▶ **TASK**: Transcribe the full listing so that each line reads as it does in the original.

________________________________________

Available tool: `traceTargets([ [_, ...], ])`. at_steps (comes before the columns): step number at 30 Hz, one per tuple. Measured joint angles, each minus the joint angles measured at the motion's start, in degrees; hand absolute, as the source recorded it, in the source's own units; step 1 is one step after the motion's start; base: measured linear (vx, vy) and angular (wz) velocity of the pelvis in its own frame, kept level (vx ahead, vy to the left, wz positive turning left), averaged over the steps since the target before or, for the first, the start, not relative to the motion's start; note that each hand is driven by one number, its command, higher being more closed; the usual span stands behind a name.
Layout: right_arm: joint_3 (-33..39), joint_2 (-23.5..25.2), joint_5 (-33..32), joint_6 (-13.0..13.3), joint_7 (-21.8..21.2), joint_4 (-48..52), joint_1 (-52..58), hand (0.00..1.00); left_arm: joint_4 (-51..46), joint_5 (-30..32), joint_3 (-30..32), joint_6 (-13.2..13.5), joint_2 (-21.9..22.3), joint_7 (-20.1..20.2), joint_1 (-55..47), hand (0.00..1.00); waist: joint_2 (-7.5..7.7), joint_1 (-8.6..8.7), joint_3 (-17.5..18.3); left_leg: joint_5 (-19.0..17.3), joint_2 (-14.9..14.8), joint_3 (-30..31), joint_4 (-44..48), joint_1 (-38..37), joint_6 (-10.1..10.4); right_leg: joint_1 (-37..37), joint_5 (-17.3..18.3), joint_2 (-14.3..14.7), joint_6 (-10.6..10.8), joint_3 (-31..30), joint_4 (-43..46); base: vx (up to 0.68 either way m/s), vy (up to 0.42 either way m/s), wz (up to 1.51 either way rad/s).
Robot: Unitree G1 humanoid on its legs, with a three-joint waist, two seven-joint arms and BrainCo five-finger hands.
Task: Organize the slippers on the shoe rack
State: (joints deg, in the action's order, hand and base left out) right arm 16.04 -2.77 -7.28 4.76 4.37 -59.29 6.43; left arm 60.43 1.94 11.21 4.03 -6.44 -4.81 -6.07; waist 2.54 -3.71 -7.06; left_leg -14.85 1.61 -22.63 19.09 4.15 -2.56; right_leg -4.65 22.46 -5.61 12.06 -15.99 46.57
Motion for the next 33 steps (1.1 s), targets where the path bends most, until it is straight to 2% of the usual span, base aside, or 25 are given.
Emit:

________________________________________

▶ **SOLUTION TO THE EXERCISE**:
Available tool: `traceTargets([ [_, ...], ])`. at_steps (comes before the columns): step number at 30 Hz, one per tuple. Measured joint angles, each minus the joint angles measured at the motion's start, in degrees; hand absolute, as the source recorded it, in the source's own units; step 1 is one step after the motion's start; base: measured linear (vx, vy) and angular (wz) velocity of the pelvis in its own frame, kept level (vx ahead, vy to the left, wz positive turning left), averaged over the steps since the target before or, for the first, the start, not relative to the motion's start; note that each hand is driven by one number, its command, higher being more closed; the usual span stands behind a name.
Layout: right_arm: joint_3 (-33..39), joint_2 (-23.5..25.2), joint_5 (-33..32), joint_6 (-13.0..13.3), joint_7 (-21.8..21.2), joint_4 (-48..52), joint_1 (-52..58), hand (0.00..1.00); left_arm: joint_4 (-51..46), joint_5 (-30..32), joint_3 (-30..32), joint_6 (-13.2..13.5), joint_2 (-21.9..22.3), joint_7 (-20.1..20.2), joint_1 (-55..47), hand (0.00..1.00); waist: joint_2 (-7.5..7.7), joint_1 (-8.6..8.7), joint_3 (-17.5..18.3); left_leg: joint_5 (-19.0..17.3), joint_2 (-14.9..14.8), joint_3 (-30..31), joint_4 (-44..48), joint_1 (-38..37), joint_6 (-10.1..10.4); right_leg: joint_1 (-37..37), joint_5 (-17.3..18.3), joint_2 (-14.3..14.7), joint_6 (-10.6..10.8), joint_3 (-31..30), joint_4 (-43..46); base: vx (up to 0.68 either way m/s), vy (up to 0.42 either way m/s), wz (up to 1.51 either way rad/s).
Robot: Unitree G1 humanoid on its legs, with a three-joint waist, two seven-joint arms and BrainCo five-finger hands.
Task: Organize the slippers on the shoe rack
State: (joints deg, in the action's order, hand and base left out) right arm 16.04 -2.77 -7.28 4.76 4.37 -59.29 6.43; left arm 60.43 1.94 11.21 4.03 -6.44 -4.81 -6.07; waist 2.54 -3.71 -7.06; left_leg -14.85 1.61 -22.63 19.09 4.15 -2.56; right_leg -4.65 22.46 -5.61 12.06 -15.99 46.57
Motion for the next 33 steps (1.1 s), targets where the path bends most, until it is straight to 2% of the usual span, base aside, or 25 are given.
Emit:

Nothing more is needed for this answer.